**Exercise:** Pull each line holding the word "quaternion" from the data.

**Excerpted data:**
★ ★ ★ ★ ★
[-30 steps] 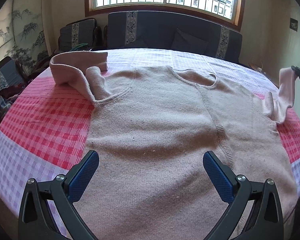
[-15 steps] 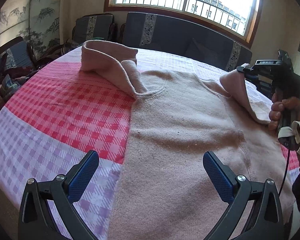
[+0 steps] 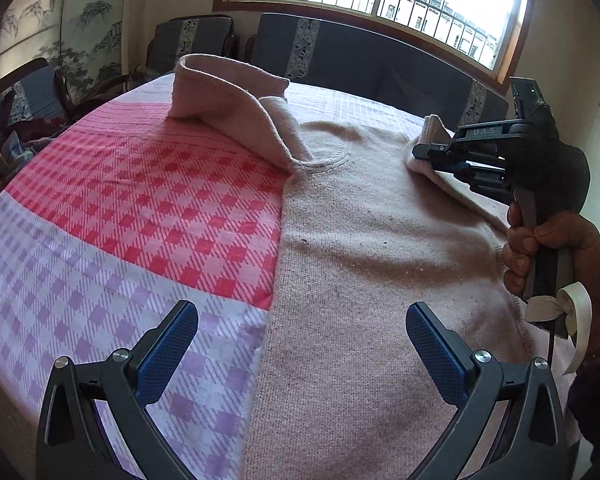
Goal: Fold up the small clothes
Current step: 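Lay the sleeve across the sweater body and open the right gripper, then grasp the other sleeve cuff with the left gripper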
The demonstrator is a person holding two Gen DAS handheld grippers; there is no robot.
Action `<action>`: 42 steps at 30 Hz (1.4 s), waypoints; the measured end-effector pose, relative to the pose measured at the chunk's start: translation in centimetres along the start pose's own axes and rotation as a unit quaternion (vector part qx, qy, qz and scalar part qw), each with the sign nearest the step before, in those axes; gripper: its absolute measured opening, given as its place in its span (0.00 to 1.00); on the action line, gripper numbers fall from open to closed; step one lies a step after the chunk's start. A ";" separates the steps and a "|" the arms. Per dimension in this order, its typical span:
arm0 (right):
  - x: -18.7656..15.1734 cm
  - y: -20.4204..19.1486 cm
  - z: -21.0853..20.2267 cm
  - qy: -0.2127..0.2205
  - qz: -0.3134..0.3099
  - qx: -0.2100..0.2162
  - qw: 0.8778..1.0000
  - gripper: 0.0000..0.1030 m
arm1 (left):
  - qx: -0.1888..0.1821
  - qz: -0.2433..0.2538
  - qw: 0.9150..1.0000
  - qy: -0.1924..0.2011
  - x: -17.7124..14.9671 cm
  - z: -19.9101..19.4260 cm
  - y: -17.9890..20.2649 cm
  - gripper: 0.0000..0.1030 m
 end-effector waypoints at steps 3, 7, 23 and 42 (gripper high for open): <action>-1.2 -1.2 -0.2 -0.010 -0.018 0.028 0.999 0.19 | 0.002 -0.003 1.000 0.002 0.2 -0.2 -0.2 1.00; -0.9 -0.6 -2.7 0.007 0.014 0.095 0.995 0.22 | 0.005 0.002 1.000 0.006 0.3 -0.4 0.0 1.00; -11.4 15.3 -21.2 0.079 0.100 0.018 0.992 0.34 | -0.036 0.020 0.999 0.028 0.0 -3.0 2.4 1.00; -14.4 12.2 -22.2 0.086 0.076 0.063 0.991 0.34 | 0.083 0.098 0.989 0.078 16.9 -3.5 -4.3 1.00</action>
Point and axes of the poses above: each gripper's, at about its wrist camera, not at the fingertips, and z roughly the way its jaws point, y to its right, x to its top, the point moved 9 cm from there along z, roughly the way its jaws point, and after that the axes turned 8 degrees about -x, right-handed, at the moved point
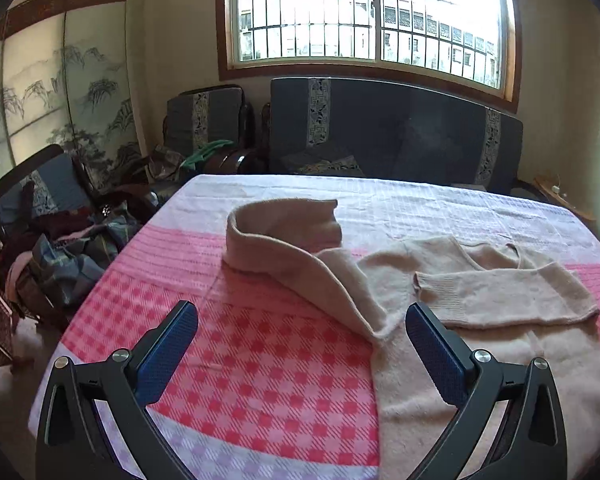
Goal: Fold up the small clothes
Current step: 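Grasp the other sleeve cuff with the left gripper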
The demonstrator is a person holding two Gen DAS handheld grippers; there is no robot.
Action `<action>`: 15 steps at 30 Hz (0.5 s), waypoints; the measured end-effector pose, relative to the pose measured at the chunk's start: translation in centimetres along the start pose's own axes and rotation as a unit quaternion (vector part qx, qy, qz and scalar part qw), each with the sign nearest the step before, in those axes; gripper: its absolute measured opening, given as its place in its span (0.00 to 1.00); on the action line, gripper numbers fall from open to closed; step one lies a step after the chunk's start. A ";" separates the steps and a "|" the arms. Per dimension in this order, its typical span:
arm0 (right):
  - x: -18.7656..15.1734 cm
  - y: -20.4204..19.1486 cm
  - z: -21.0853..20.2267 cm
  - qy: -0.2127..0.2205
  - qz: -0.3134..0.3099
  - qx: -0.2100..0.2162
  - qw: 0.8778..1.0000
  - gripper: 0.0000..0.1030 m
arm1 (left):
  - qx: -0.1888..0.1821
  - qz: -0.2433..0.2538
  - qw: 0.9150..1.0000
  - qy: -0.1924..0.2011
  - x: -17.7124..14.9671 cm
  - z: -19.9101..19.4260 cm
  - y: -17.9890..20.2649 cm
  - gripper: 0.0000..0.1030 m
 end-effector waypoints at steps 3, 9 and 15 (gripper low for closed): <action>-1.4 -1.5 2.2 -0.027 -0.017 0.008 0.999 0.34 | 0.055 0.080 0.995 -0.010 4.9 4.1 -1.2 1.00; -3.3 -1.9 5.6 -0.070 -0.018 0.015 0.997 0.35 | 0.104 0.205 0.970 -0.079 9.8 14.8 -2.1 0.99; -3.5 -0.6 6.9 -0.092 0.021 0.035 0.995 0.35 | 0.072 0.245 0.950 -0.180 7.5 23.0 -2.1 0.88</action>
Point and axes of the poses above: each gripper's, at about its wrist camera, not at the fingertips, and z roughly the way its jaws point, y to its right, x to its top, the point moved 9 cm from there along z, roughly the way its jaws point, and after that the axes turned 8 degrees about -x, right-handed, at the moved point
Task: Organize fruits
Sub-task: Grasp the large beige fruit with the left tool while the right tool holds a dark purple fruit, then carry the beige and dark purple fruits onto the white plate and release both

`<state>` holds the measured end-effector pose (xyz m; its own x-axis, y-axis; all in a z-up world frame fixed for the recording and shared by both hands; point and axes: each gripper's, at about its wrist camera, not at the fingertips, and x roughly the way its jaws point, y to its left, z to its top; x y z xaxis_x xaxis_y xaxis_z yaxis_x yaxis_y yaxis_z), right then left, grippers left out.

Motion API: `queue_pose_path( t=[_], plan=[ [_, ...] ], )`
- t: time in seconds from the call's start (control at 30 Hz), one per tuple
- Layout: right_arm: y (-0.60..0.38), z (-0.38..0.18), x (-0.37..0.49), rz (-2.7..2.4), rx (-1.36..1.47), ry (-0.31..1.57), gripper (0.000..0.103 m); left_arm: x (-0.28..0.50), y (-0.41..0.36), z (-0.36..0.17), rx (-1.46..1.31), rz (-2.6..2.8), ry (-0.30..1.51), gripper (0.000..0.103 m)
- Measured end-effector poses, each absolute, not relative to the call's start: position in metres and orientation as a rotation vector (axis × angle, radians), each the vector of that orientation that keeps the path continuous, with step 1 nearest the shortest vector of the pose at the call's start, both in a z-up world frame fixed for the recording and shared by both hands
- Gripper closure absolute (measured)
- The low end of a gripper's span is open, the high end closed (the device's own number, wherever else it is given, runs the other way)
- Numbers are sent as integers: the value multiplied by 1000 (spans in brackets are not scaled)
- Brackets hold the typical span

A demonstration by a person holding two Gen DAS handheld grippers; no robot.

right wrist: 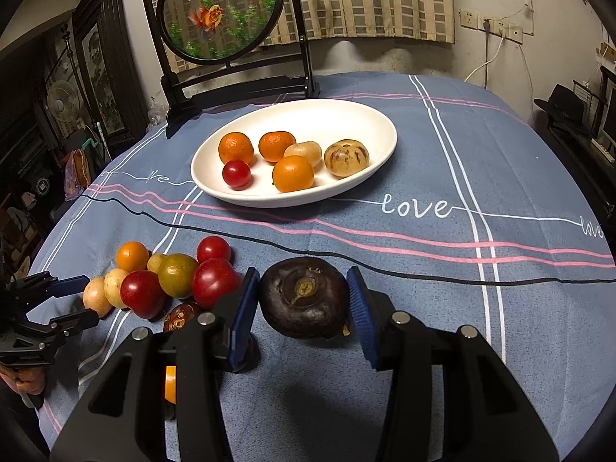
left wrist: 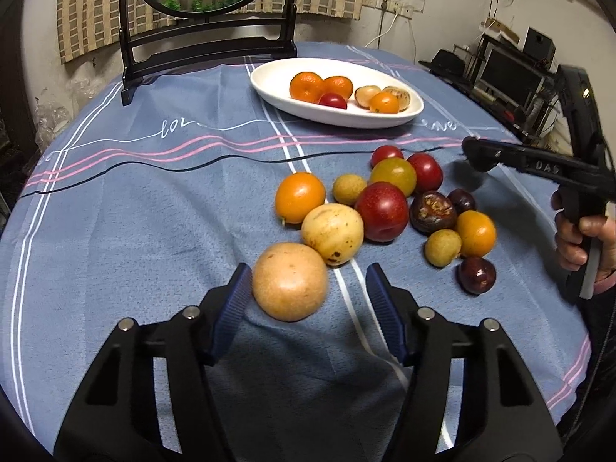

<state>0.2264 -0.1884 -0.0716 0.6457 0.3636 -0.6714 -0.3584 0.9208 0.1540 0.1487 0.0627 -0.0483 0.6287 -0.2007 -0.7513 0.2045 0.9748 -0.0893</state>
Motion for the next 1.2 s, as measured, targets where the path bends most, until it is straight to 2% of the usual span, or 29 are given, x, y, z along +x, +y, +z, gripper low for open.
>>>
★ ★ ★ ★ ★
**Expected answer:**
Action `<action>`: 42 steps at 30 Hz (1.4 s), waypoints; the measured end-effector pose, relative to the pose measured at the chunk's start: translation in centimetres along the start pose's own axes and rotation as a unit quaternion (vector part qx, qy, qz and scalar part qw), each with the sign nearest the step before, in those axes; gripper: its absolute measured opening, given as its place in its span (0.00 to 1.00); on the action line, gripper numbers fall from open to closed; step one lies a step after the chunk's start. A ";" separates the steps and a "|" the arms. Per dimension in this order, its typical span:
Action `<action>`: 15 steps at 30 Hz (0.5 s), waypoints; the measured end-effector pose, relative to the pose measured at the chunk's start: translation in centimetres along the start pose's own axes and rotation as a unit quaternion (vector part qx, qy, qz and scalar part qw), each with the sign nearest the step before, in those axes; gripper: its absolute measured opening, given as its place in its span (0.00 to 1.00); on the action line, gripper numbers fall from open to closed; step one lies a step after the chunk's start. A ";" separates the steps and a "|" the arms. Per dimension in this order, its typical span:

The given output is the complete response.